By Dave Jones, Energy Systems Group Sales Manager, Sustainable Infrastructure
A growing number of utility managers and influencers in the wastewater sector are transitioning to an operating model that mirrors private industry. One of the leading reasons for this shift is the fact that major infrastructure has not received the investment needed to keep pace with a changing economy and environment, let alone innovations in technology. To bridge the gap between their current operations and this new model, utilities are frequently turning to progressive design-build.
Businesses, due to their configuration and risk management structure, utilize comparative analysis and modeling to promote decision-making that maximizes ROI expectations. These same businesses look to the market to help manage the future to achieve these ROI expectations. As utilities become more business focused, they are engaging the progressive design-build method to access this market-based expertise that is at the core of what makes a business a business.
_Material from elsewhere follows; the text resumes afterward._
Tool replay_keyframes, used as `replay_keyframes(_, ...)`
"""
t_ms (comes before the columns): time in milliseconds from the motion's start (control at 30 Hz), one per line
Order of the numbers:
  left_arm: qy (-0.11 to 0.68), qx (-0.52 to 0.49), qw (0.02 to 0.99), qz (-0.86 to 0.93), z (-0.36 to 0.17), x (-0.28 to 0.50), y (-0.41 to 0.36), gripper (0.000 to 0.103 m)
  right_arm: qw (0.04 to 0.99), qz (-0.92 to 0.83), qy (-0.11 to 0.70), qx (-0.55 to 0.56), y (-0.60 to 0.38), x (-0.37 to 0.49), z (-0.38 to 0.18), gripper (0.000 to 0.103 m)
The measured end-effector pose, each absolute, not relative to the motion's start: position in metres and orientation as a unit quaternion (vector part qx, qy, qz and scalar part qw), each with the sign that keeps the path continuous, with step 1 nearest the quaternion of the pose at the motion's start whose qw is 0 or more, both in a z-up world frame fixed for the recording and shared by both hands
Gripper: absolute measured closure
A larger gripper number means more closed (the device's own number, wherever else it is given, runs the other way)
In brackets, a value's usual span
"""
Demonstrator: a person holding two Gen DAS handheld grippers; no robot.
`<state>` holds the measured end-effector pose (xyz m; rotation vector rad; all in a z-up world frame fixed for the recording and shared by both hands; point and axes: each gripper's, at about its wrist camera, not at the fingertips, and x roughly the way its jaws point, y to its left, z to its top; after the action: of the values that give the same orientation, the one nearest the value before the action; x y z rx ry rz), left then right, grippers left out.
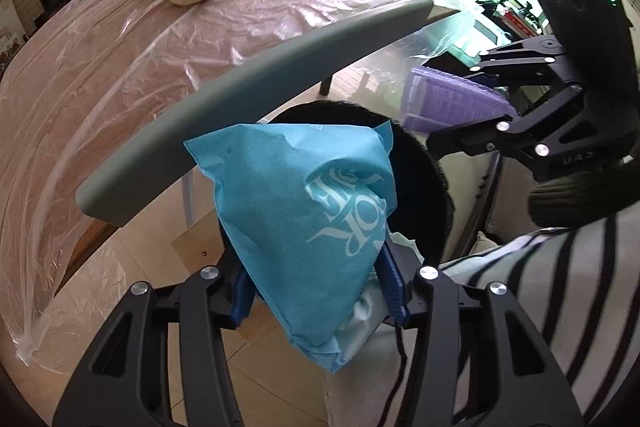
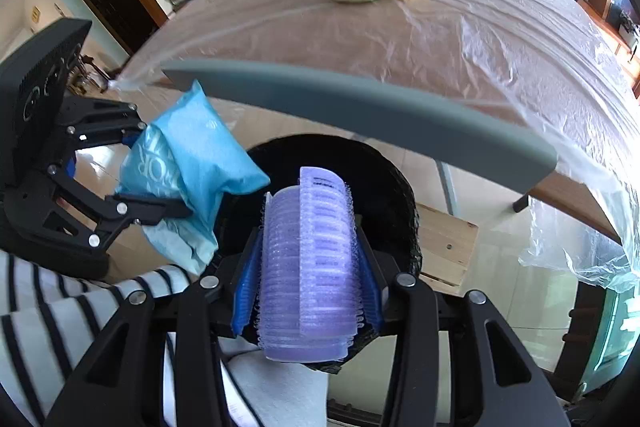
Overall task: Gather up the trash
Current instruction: 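Open the left gripper over the bin while the right gripper releases the rollers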
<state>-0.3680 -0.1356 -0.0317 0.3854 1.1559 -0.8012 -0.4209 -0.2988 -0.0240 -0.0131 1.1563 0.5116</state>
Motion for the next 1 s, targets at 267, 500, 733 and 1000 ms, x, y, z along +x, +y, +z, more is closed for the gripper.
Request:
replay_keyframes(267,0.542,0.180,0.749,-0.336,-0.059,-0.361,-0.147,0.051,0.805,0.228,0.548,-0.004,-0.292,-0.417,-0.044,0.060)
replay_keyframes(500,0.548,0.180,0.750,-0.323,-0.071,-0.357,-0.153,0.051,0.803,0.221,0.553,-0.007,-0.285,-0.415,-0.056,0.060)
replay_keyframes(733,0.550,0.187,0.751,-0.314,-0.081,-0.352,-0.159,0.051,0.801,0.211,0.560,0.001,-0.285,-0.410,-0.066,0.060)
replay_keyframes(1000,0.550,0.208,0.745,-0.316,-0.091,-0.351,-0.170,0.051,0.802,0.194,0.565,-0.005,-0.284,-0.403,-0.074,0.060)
Progressive design-build, a form of collaborative project delivery, is by its nature a catalyst. It allows utility managers to select business partners that advance and balance the mission-critical requirements of the evolving water resource recovery facilities (WRRF). These partners are able to look at the changing markets to evaluate revenue and savings opportunities beyond preconceived or traditional municipal boundaries. But this relationship can go much further. Some business partners will offer competitive analysis of the market and provide competitive alternatives that ensure an achievable ROI. Moreover, the more advanced partners will even manage the utility’s risk by guaranteeing the expected result.
The progressive design-build model allows utility professionals to assemble the best team for each project, as it is a naturally collaborative model that brings together companies with a variety of dedicated specialties. Further, the model allows for the inclusion of alternative financing options, including public-private partnerships (P3), as well as the ability to drive new revenue options through the monetization of existing assets, thereby enhancing ROI beyond traditional solicitation types. Examples of this include the revenue and savings associated with the receiving of high-strength organic waste, biosolids management, monetizing renewable energy, energy resiliency, net zero operations, and operation services, which apply practical and applied experience in supporting these initiatives.
Because of its unique ability to connect utilities to markets and its other benefits, progressive design-build and other collaborative project delivery models will become the predominant approach for water resource recovery facilities in the future as evolving trends force them to operate as a business.